Suppression of Human Immunodeficiency Virus Type-1 Production by Coexpression of Catalytic-Region-Deleted N-Myristoyltransferase Mutants

N-Myristoyltransferase (NMT) isozymes, i.e., NMT1 and NMT2, are essential host factors for the AIDS-causing human immunodeficiency virus type-1 (HIV-1), by which the viral proteins Pr55gag and Nef are N-myristoylated. N-Myristoylation is important for the membrane targeting of modified proteins. Since it is predicted that approximately 0.5% of all proteins in the human genome are N-myristoylated, selective inhibition of closely HIV-1-associated NMT isozymes is thought to be important for the improvement of specificity in the anti-HIV-1 strategy with the inhibition of NMT function.

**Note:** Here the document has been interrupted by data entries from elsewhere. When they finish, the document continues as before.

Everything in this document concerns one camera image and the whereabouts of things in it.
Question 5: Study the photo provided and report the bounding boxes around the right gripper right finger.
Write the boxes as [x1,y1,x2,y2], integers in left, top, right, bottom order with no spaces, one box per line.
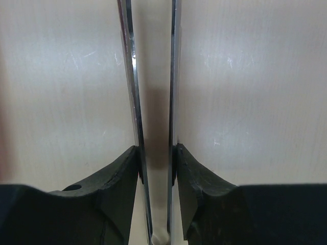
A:
[174,144,326,244]

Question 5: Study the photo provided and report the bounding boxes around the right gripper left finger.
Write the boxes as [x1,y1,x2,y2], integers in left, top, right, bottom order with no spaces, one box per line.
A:
[1,146,139,244]

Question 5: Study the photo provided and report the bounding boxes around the steel serving tongs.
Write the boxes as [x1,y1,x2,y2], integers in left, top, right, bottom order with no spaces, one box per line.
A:
[117,1,181,244]

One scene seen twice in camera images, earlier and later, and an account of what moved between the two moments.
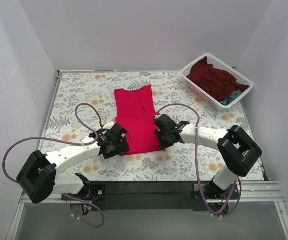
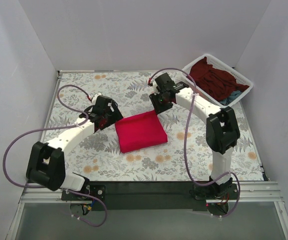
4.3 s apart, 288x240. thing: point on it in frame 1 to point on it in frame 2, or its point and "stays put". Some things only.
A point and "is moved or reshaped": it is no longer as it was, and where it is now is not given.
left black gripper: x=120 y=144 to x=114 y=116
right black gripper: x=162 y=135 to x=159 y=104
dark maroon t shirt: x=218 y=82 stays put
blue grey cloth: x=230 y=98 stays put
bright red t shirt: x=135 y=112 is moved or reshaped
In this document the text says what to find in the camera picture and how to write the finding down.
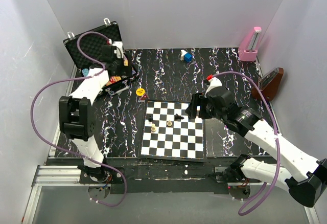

NMT isozymes contain two characteristic structures, the N-terminal region and the catalytic region. Here, it was shown that the N-terminal region of each NMT isozyme is required for isozyme-specific binding to the ribosome. The specific binding of each isozyme to the ribosome was associated with HIV-1 production, in which NMT1 and NMT2 in the ribosome were suggested to be mainly related to Pr55gag and Nef, respectively. These results indicate that the N-terminal region that mediates binding to the ribosome can become a target for NMT-isozyme-specific inhibition, which could block HIV-1 production.